Scalability was a top priority for travel site application service provider FireVine, says Clay Elting, executive vice president and CTO. FireVine selected Vignette’s software to manage content on thousands of client sites. Aside from high volume, the content-management system needed to tie in with customer relationship management software, Elting says.
Similarly, First Union bank was looking for software that could handle more than 20 individual types of workflows that result in the management of more than 8,000 documents. That level of complexity drove First Union to select Documentum, says Tom Kitrick, vice president and manager of the Knowledge Management group at the bank.
The bank is happy with its choice, but Kitrick points out that implementation isn’t easy. “For the integration of the publishing presentation tools, there’s tremendous systems integration work that went into it. We don’t want to give you the impression that this is, ‘Crack open the box, load it on a server and Documentum’s ready to go in a week.’ Documentum is a platform, a development environment,” Kitrick says.
Jim McIntosh, marketing Web manager for Evans and Sutherland, a computer graphics company, had a similar experience with NCompass Resolution. “Had we started from scratch, plopped in a template, and worked with NCompass Resolution to build a new Web site, we could have it done in a week, swear to God,” McIntosh says.

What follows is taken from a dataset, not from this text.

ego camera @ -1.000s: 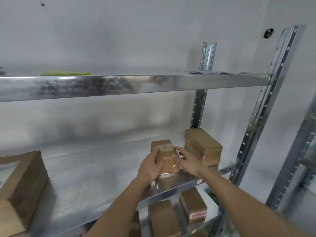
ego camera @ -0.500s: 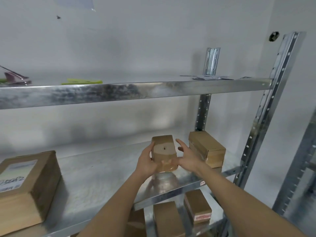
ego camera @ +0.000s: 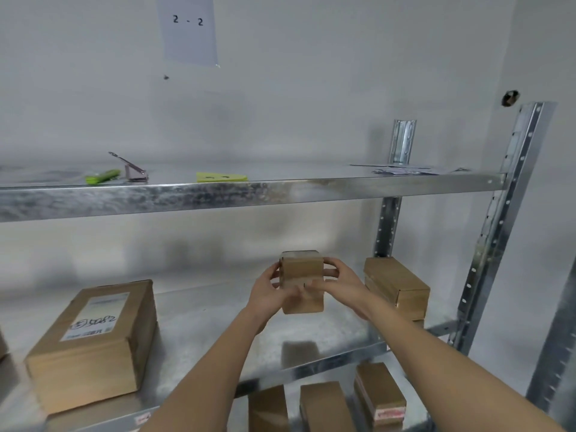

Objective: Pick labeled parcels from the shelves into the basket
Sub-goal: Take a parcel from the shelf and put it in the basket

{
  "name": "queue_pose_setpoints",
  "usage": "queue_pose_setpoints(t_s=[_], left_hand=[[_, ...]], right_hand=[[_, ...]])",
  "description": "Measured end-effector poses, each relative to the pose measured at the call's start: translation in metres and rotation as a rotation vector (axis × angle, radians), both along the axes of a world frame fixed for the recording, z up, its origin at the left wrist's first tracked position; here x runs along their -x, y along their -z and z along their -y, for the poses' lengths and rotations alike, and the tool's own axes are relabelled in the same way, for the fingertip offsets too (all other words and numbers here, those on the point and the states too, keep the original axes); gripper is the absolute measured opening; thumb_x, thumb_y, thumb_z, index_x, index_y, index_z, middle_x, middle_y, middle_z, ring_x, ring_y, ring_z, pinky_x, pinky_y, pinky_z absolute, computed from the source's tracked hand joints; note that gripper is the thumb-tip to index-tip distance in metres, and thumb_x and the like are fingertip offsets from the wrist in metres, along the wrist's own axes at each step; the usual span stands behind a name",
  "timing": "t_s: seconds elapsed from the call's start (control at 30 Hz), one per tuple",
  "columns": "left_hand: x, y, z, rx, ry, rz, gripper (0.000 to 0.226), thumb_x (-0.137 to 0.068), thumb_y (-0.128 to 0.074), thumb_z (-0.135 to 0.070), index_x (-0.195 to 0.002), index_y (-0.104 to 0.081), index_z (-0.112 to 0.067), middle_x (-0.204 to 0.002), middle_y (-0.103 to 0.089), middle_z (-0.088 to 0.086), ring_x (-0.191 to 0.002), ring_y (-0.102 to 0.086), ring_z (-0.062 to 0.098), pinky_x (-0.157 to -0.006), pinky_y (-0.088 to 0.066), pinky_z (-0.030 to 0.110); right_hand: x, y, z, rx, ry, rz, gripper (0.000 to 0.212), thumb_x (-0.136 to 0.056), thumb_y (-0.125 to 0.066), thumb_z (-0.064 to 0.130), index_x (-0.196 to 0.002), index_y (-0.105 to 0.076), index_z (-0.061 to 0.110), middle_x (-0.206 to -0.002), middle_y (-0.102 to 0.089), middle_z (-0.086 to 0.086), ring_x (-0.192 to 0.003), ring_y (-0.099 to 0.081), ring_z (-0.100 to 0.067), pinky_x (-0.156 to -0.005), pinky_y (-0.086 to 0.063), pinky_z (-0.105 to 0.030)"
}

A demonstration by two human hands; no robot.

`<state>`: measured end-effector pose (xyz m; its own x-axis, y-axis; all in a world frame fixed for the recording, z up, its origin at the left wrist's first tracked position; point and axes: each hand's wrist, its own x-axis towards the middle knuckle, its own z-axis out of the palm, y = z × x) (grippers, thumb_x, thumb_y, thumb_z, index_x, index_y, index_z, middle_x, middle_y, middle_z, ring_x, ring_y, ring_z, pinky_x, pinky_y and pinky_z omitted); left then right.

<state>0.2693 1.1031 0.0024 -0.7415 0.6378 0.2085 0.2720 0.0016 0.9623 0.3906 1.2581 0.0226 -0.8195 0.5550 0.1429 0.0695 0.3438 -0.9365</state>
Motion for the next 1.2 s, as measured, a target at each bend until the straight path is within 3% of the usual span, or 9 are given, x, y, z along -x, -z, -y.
queue_pose_setpoints(t_s=[0.07, 0.2, 0.33, 0.47, 0.7, 0.87, 0.97, 1.07, 1.2], left_hand=[[0.003, -0.003, 0.007, -0.050, -0.038, 0.054, 0.072, -0.073, -0.086, -0.035, -0.135, -0.050, -0.022, -0.128, -0.059, -0.005, -0.111, -0.059, 0.013, -0.088, -0.050, 0.027], [0.000, -0.009, 0.017, -0.093, -0.114, 0.068, 0.059, -0.083, -0.077, -0.041, -0.130, -0.051, -0.016, -0.124, -0.059, -0.001, -0.098, -0.058, -0.001, -0.072, -0.045, 0.016], [-0.001, -0.007, 0.027, -0.083, -0.159, -0.001, 0.061, -0.087, -0.074, -0.025, -0.141, -0.047, -0.017, -0.121, -0.059, -0.001, -0.098, -0.061, 0.009, -0.077, -0.049, 0.020], [-0.001, 0.003, 0.036, -0.065, -0.123, -0.032, 0.075, -0.076, -0.079, -0.002, -0.143, -0.048, -0.016, -0.125, -0.058, 0.005, -0.103, -0.063, 0.018, -0.078, -0.056, 0.022], [-0.004, 0.033, 0.046, -0.006, -0.160, -0.052, 0.068, -0.076, -0.075, 0.007, -0.133, -0.056, -0.025, -0.122, -0.060, 0.001, -0.104, -0.060, 0.017, -0.070, -0.058, 0.022], [-0.010, 0.054, 0.044, 0.062, -0.187, -0.080, 0.061, -0.083, -0.075, -0.004, -0.135, -0.055, -0.027, -0.125, -0.056, -0.004, -0.107, -0.058, 0.017, -0.086, -0.057, 0.029], [-0.012, 0.064, 0.037, 0.072, -0.229, -0.050, 0.049, -0.087, -0.075, -0.020, -0.132, -0.057, -0.026, -0.121, -0.057, -0.007, -0.103, -0.058, 0.014, -0.082, -0.054, 0.022], [-0.010, 0.068, 0.027, 0.069, -0.286, -0.048, 0.035, -0.090, -0.071, -0.026, -0.124, -0.063, -0.023, -0.115, -0.062, -0.007, -0.098, -0.060, 0.012, -0.074, -0.049, 0.013], [-0.005, 0.073, 0.011, 0.146, -0.356, -0.090, 0.024, -0.092, -0.069, -0.021, -0.116, -0.068, -0.021, -0.117, -0.067, -0.001, -0.099, -0.063, 0.015, -0.087, -0.056, 0.028]], right_hand=[[0.003, -0.003, 0.007, 0.064, 0.003, -0.036, 0.062, -0.082, -0.084, 0.040, -0.133, -0.051, 0.024, -0.126, -0.064, 0.002, -0.117, -0.060, -0.012, -0.086, -0.047, -0.021], [0.009, -0.003, 0.021, 0.092, 0.037, -0.076, 0.050, -0.090, -0.073, 0.049, -0.123, -0.051, 0.019, -0.123, -0.061, -0.001, -0.114, -0.060, -0.014, -0.093, -0.049, -0.030], [0.013, 0.002, 0.026, 0.032, 0.044, -0.077, 0.045, -0.089, -0.078, 0.026, -0.125, -0.052, 0.022, -0.127, -0.063, -0.005, -0.118, -0.060, -0.017, -0.101, -0.053, -0.039], [0.010, 0.003, 0.039, 0.006, -0.045, -0.090, 0.075, -0.084, -0.077, 0.000, -0.143, -0.046, 0.036, -0.126, -0.059, -0.005, -0.105, -0.071, -0.024, -0.076, -0.057, -0.022], [0.004, 0.031, 0.051, -0.021, -0.006, -0.031, 0.060, -0.083, -0.069, -0.014, -0.126, -0.055, 0.025, -0.122, -0.061, -0.004, -0.098, -0.067, -0.016, -0.070, -0.063, -0.030], [0.005, 0.056, 0.049, -0.056, 0.023, -0.007, 0.048, -0.086, -0.076, 0.001, -0.116, -0.057, 0.033, -0.126, -0.064, -0.001, -0.111, -0.066, -0.022, -0.076, -0.061, -0.027], [0.011, 0.068, 0.043, -0.070, 0.041, 0.013, 0.034, -0.087, -0.079, 0.017, -0.110, -0.060, 0.032, -0.123, -0.065, 0.003, -0.115, -0.064, -0.017, -0.090, -0.059, -0.034], [0.018, 0.077, 0.033, -0.073, 0.073, 0.014, 0.020, -0.092, -0.075, 0.025, -0.107, -0.063, 0.028, -0.120, -0.066, 0.005, -0.115, -0.062, -0.011, -0.092, -0.057, -0.032], [0.026, 0.087, 0.017, -0.123, 0.080, 0.070, 0.015, -0.096, -0.069, 0.022, -0.109, -0.063, 0.025, -0.120, -0.066, 0.007, -0.120, -0.061, -0.012, -0.099, -0.054, -0.031]])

Pulling all the content over from an existing Web site and trying to build applications with it is tedious, McIntosh says. He says an end user has to figure out how to store pre-existing content. “Understanding how to structure that is kind of confusing, and it adds a lot of work as far as setting up the workflow,” he says. Additionally, Resolution doesn’t directly integrate with legacy systems. However, it allows you to reuse code to run the application the same way, McIntosh says.
Edison Electric, a trade association site representing publicly traded, investor-owned utilities in the U.S., is also using Eprise Participant Server to relieve a content bottleneck, says CIO Jon Arnold.
Arnold was leery about going with a proprietary framework and being dependent on specialized programmers, so he went with Eprise. IT participated in the Eprise Jump Start program, got acclimated to the software and moved a pilot area of the site into operation.
The process forced the Web team to think differently about workflow, to understand how the content management software impacts the end user. Deploying the content management software also required a change in handling user access, a move from proprietary security measures to an LDAP directory system for secure access to Eprise.
Users advise not to rush the implementation. Take time and build up your in-house expertise. The more you play with it, the better you get at squeezing functionality out of a content management system.